WORK ITEM:
Pictures excluded, copy all of the data below exactly.

#####

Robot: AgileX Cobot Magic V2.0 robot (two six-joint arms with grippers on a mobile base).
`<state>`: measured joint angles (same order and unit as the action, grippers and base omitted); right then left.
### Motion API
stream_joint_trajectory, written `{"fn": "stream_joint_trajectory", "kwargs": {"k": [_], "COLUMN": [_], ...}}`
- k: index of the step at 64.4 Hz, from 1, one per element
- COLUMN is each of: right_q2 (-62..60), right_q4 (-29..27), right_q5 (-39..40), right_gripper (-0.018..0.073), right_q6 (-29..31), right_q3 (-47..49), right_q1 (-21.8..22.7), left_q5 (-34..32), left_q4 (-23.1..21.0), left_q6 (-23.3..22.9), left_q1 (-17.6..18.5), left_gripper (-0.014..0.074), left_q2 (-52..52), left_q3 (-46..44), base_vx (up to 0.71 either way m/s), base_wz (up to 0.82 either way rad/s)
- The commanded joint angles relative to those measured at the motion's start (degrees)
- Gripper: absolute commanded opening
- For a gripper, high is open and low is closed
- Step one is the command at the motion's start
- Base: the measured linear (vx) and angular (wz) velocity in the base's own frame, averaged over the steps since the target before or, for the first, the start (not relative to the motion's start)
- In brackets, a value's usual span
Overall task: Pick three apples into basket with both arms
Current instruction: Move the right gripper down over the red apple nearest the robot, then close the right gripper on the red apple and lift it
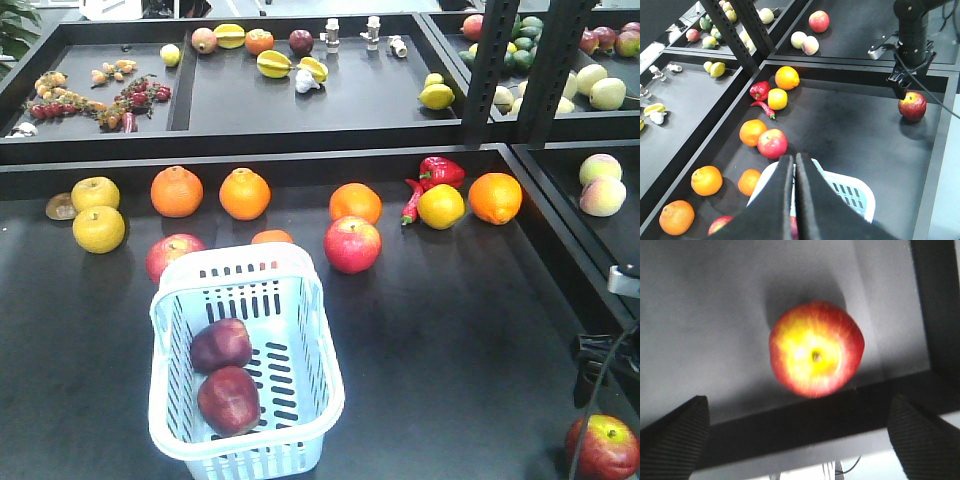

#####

ANSWER TO THIS TASK:
Robot: AgileX Cobot Magic V2.0 robot (two six-joint arms with grippers on a mobile base).
`<state>`: measured joint angles (same order and unit as the action, grippers and base omitted); right then left.
### Motion API
stream_joint_trajectory, written `{"fn": "stream_joint_trajectory", "kwargs": {"k": [_], "COLUMN": [_], ...}}`
- k: index of the step at 64.4 Hz, from 1, one per element
- COLUMN is each of: right_q2 (-62..60), right_q4 (-29..27), right_q5 (-39..40), right_gripper (-0.018..0.073), right_q6 (-29..31), right_q3 (-47..49), right_q1 (-21.8..22.7), left_q5 (-34..32), left_q4 (-23.1..21.0), left_q6 (-23.3..22.9), left_q1 (-17.6..18.5), left_gripper (-0.014..0.074), left_q2 (-52..52), left_q3 (-46..44), base_vx (up to 0.71 either way m/s), base_wz (up to 0.82 either way rad/s)
- The commanded joint angles relative to those measured at the motion's start (degrees)
- Gripper: absolute commanded opening
- For a gripper, high is open and low is closed
- Step one is the command at the motion's start
- Base: the measured linear (vx) and angular (wz) velocity in the base's own frame, averaged over the steps since the target before or, for the first, the start (not relative to the motion's start)
- In brackets, a value's usual span
Overall task: Pick three apples into basket with both arms
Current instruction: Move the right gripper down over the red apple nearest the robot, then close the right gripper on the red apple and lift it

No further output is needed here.